SONiC-2

 


1.SONiC Architecture - Layers

Layer                What it does           Speed           Analogy
1.User Space        Logic, protocols   Slow              Brain
2.Kernel Space        OS networking           Medium        Nervous system
3.Hardware        Packet forwarding   Very fast        Muscles


Big Picture
User Space  →     Kernel Space  →  Hardware
(SONiC apps)      (Linux OS)            (ASIC)

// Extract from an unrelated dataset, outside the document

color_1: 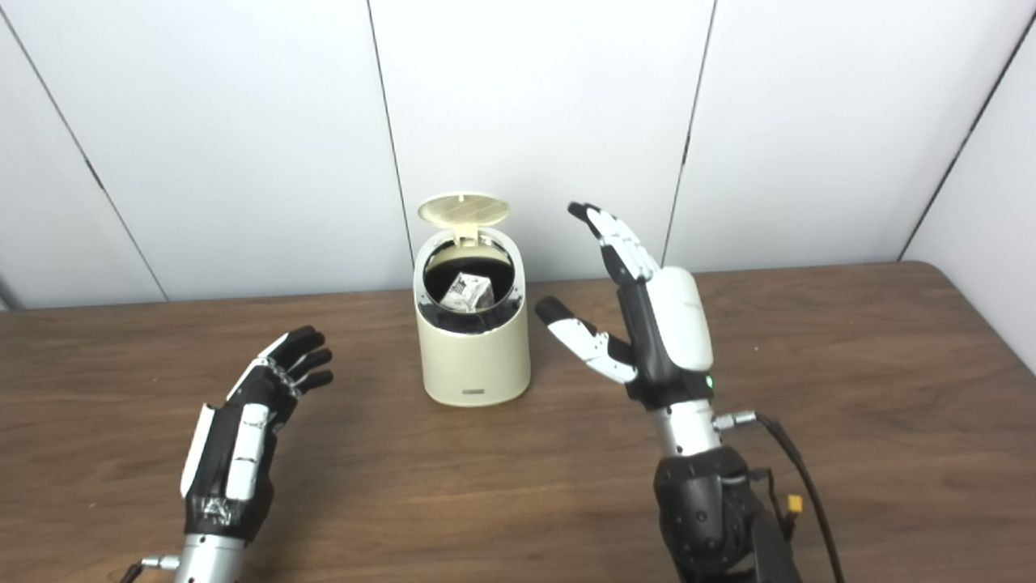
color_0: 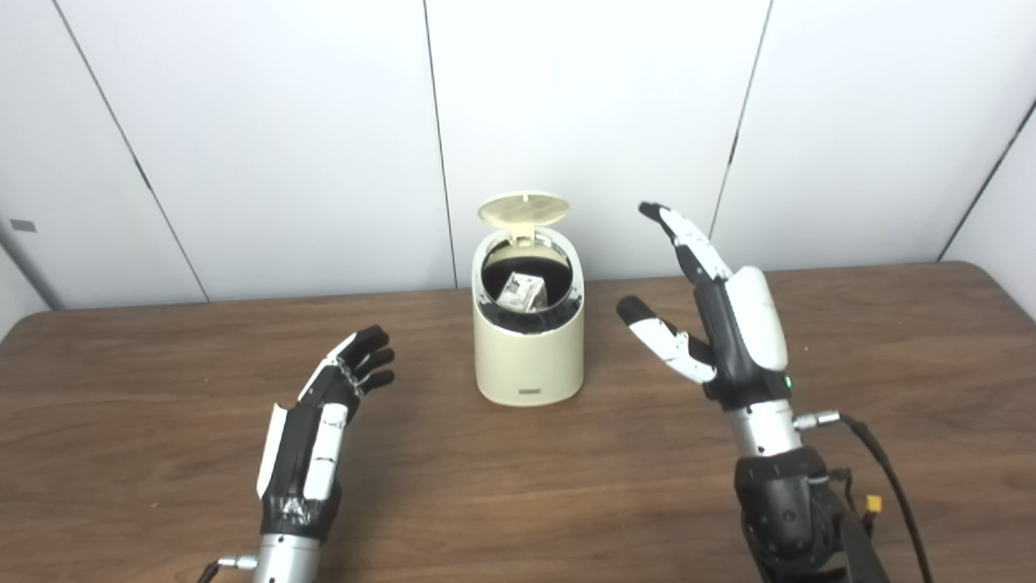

a. User Space (SONiC Layer) - This is where SONiC containers + daemons run

Includes:
swss → orchagent, vlanmgrd, etc.
bgp → bgpd, zebra
teamd, lldp, snmp
Redis (database container)

Role:
Process configs
Run routing protocols
Decide what should happen

Example:
You configure VLAN → vlanmgrd
BGP learns route → bgpd
 
Think:“Decision making layer”

List of Redis-DB
0.APPL_DB (config)
Application state published by daemons (orchagent, portsyncd). Used by syncd to program the ASIC.
redis-cli -n 0 keys '*' hgetall PORT_TABLE:Ethernet0 hgetall ROUTE_TABLE:0.0.0.0/0

1.ASIC_DB (hardware)
SAI objects written by orchagent, consumed by syncd to program the ASIC hardware directly.
redis-cli -n 1 keys '*' hgetall ASIC_STATE:SAI_OBJECT_TYPE_PORT:oid:0x...

2.COUNTERS_DB (state)
Interface and queue counters polled from the ASIC. Used by CLI (show interface counters) and telemetry.
redis-cli -n 2 keys '*' hgetall COUNTERS:oid:0x1000000000003 hgetall COUNTERS_PORT_NAME_MAP

3.LOGLEVEL_DB (management)
Per-component log verbosity settings. Modified by swssconfig / log level CLI commands.
redis-cli -n 3 keys '*' hgetall LOGLEVEL:orchagent

4.CONFIG_DB (config)
Primary configuration store. Loaded from config_db.json at boot. All config CLI writes go here.
redis-cli -n 4 keys '*' hgetall PORT|Ethernet0 hgetall DEVICE_METADATA|localhost hgetall BGP_NEIGHBOR|10.0.0.1

5.PFC_WD_DB (state)
PFC Watchdog state — tracks storm detection, restoration events per queue. Used by pfcwd daemon.
redis-cli -n 5 keys '*' hgetall PFC_WD_TABLE:Ethernet0:3

6.FLEX_COUNTER_DB (state)
Flexible counter polling groups. Controls which OIDs are polled and at what interval.
redis-cli -n 6 keys '*' hgetall FLEX_COUNTER_GROUP_TABLE:PORT

7.STATE_DB (state)
Operational state published by daemons. Tracks port link state, VLAN membership, LAG status, BGP sessions.
redis-cli -n 7 keys '*' hgetall PORT_TABLE|Ethernet0 hgetall NEIGH_TABLE|Ethernet0:192.168.1.1 hgetall BGP_NEIGHBOR_TABLE|10.0.0.1

8.SNMP_OVERLAY_DB (management)
SNMP MIB overlay data — additional OIDs injected by snmpd for ifAlias, sysDescr overrides.
redis-cli -n 8 keys '*'

9.RESTAPI_DB (management)
Used by the REST API server (Sonic REST) to track request tokens and API state. Optional component.
redis-cli -n 9 keys '*'

b. Kernel Space (Linux Networking Stack) - This is the Linux OS networking layer

Includes:
Routing table (kernel FIB)
Interfaces (eth0, Ethernet0)
ARP table
Netlink sockets

SONiC interaction:
zebra writes routes → kernel
Kernel sends events → fpmsyncd, neighsyncd

Example:
bgpd → zebra → Kernel route table

Think:“Traffic control & OS networking engine”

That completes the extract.